**Problem statement:**
With the line containing "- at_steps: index" as the first line and the last line of the records as the final one, reproduce that range exactly.

Stored items
*-*-*
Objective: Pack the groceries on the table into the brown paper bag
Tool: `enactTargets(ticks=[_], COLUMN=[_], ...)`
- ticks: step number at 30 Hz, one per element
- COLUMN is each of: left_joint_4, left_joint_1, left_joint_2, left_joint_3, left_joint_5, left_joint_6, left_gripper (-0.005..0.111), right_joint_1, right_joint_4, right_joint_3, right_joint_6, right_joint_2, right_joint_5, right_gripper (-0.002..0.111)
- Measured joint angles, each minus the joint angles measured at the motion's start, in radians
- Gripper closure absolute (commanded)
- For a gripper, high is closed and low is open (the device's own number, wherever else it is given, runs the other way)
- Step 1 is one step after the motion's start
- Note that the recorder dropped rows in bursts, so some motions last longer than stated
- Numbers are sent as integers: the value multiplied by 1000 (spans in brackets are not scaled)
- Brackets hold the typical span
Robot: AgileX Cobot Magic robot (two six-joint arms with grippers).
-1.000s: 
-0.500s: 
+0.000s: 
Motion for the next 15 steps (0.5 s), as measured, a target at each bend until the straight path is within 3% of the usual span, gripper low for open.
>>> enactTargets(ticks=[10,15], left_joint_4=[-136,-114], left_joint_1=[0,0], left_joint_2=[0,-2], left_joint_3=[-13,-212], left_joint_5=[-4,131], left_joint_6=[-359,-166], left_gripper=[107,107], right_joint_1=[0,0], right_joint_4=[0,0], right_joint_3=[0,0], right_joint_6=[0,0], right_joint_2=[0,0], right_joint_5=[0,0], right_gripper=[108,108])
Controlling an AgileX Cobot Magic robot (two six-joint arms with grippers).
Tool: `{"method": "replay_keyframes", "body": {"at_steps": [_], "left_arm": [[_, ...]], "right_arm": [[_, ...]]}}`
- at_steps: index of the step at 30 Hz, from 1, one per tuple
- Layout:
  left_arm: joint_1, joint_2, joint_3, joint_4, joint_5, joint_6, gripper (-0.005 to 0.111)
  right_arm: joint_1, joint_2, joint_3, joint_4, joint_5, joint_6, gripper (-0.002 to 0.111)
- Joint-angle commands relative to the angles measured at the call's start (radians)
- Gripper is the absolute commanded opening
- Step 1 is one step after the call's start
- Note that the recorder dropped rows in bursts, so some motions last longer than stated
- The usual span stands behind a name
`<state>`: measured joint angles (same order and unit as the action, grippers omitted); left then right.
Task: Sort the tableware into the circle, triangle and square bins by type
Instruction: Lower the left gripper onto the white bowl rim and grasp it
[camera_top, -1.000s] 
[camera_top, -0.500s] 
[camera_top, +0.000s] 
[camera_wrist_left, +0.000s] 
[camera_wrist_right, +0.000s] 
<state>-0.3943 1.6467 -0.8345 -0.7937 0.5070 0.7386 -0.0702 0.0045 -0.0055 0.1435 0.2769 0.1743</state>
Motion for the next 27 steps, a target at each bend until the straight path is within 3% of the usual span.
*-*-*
**Solution to this exercise:**
- at_steps: index of the step at 30 Hz, from 1, one per tuple
- Layout:
  left_arm: joint_1, joint_2, joint_3, joint_4, joint_5, joint_6, gripper (-0.005 to 0.111)
  right_arm: joint_1, joint_2, joint_3, joint_4, joint_5, joint_6, gripper (-0.002 to 0.111)
- Joint-angle commands relative to the angles measured at the call's start (radians)
- Gripper is the absolute commanded opening
- Step 1 is one step after the call's start
- Note that the recorder dropped rows in bursts, so some motions last longer than stated
- The usual span stands behind a name
`<state>`: measured joint angles (same order and unit as the action, grippers omitted); left then right.
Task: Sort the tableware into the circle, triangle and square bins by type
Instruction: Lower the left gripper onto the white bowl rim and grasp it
[camera_top, -1.000s] 
[camera_top, -0.500s] 
[camera_top, +0.000s] 
[camera_wrist_left, +0.000s] 
[camera_wrist_right, +0.000s] 
<state>-0.3943 1.6467 -0.8345 -0.7937 0.5070 0.7386 -0.0702 0.0045 -0.0055 0.1435 0.2769 0.1743</state>
Motion for the next 27 steps, a target at each bend until the straight path is within 3% of the usual span.

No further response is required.